### To do
Exactly the lines starting at the line containing "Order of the" and ending at the line containing "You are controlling" are to be written out from the listing below, both included.

### Information
****************

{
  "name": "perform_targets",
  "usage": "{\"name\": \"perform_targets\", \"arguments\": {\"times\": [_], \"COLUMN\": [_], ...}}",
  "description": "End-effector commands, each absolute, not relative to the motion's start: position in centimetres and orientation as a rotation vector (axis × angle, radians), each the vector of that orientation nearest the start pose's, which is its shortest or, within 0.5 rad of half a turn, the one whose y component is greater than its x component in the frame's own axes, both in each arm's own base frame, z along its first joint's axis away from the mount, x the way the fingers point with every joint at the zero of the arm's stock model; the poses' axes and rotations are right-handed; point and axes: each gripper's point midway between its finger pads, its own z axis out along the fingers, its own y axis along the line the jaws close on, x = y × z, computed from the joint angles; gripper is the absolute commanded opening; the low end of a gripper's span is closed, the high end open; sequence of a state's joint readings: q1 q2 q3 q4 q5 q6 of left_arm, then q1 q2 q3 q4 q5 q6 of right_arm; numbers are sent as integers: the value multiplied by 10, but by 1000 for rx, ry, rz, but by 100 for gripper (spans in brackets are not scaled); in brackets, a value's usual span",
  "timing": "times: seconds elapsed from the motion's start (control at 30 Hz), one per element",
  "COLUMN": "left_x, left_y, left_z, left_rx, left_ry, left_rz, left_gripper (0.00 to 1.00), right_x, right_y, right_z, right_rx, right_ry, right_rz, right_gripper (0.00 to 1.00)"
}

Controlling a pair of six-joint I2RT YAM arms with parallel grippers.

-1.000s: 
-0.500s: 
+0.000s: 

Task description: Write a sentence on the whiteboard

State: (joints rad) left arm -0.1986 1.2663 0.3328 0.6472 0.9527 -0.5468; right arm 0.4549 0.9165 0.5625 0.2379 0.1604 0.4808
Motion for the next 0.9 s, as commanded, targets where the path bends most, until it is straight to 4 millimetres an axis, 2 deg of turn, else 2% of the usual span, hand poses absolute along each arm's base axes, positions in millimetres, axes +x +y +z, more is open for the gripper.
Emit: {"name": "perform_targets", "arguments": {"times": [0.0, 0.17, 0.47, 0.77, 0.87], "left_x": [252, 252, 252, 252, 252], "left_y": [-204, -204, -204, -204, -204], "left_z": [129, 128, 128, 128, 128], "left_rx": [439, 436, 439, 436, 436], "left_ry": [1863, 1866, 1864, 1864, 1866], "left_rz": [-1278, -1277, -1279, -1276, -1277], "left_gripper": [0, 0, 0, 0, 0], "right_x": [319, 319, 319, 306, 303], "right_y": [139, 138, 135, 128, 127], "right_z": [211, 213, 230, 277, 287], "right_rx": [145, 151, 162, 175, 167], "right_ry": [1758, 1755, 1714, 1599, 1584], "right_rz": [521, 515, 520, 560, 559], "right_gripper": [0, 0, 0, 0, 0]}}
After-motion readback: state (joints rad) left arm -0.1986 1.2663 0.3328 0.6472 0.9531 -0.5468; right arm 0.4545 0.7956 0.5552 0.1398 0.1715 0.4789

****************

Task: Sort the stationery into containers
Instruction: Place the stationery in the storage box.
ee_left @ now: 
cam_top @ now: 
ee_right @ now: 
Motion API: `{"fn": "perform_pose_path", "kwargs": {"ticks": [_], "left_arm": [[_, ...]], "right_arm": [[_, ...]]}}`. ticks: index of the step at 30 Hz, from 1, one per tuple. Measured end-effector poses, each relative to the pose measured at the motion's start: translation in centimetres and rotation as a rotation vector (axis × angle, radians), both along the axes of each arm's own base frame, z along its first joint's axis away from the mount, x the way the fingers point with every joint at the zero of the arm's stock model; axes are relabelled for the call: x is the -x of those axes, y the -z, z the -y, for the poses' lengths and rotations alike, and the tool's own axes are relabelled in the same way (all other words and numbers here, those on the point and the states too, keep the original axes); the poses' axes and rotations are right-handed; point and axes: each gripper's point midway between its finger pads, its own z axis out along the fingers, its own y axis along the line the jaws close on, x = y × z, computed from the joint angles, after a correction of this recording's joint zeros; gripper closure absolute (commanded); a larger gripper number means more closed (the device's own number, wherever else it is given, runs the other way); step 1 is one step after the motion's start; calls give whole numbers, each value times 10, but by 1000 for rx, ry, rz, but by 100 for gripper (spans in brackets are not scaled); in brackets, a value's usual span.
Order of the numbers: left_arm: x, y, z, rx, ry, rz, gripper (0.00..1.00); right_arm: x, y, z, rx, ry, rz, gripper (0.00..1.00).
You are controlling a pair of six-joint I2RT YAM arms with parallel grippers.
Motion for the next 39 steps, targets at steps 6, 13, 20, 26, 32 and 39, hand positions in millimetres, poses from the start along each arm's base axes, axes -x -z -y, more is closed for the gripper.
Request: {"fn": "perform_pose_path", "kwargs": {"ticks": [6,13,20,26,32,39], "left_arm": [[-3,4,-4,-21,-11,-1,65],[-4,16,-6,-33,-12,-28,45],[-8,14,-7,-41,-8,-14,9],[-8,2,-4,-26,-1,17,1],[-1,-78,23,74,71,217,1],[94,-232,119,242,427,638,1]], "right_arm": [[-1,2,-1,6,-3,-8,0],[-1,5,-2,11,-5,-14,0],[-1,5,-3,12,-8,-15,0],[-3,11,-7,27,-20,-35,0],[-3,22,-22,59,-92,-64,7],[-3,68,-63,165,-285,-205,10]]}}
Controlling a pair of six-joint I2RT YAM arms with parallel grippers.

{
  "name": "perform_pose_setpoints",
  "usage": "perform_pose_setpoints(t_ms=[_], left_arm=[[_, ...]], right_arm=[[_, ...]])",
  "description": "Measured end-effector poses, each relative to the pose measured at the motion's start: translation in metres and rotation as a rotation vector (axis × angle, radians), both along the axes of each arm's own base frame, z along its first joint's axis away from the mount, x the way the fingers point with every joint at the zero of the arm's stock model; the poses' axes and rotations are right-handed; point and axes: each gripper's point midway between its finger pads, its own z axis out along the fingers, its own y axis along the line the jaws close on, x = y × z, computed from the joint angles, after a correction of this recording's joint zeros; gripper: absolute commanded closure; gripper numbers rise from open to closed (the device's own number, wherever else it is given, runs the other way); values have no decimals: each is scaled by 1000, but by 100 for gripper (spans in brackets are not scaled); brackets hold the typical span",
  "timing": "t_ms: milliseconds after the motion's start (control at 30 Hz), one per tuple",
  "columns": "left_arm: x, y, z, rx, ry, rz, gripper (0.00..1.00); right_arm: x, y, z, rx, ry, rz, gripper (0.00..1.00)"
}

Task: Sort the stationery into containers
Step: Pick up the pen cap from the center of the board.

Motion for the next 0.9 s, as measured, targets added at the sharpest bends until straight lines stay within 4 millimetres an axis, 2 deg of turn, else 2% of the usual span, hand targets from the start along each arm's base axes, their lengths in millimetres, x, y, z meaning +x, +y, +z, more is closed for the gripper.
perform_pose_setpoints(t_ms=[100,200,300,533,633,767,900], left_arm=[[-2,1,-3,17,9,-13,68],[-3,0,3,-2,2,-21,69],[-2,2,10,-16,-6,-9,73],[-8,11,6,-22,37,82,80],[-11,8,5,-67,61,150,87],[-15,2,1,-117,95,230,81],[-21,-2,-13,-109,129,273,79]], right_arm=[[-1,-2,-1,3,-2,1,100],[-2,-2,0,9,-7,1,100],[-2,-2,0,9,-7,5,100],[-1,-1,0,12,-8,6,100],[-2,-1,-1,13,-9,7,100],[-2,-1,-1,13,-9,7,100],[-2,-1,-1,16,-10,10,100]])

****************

### Answer space
Order of the numbers: left_arm: x, y, z, rx, ry, rz, gripper (0.00..1.00); right_arm: x, y, z, rx, ry, rz, gripper (0.00..1.00).
You are controlling a pair of six-joint I2RT YAM arms with parallel grippers.

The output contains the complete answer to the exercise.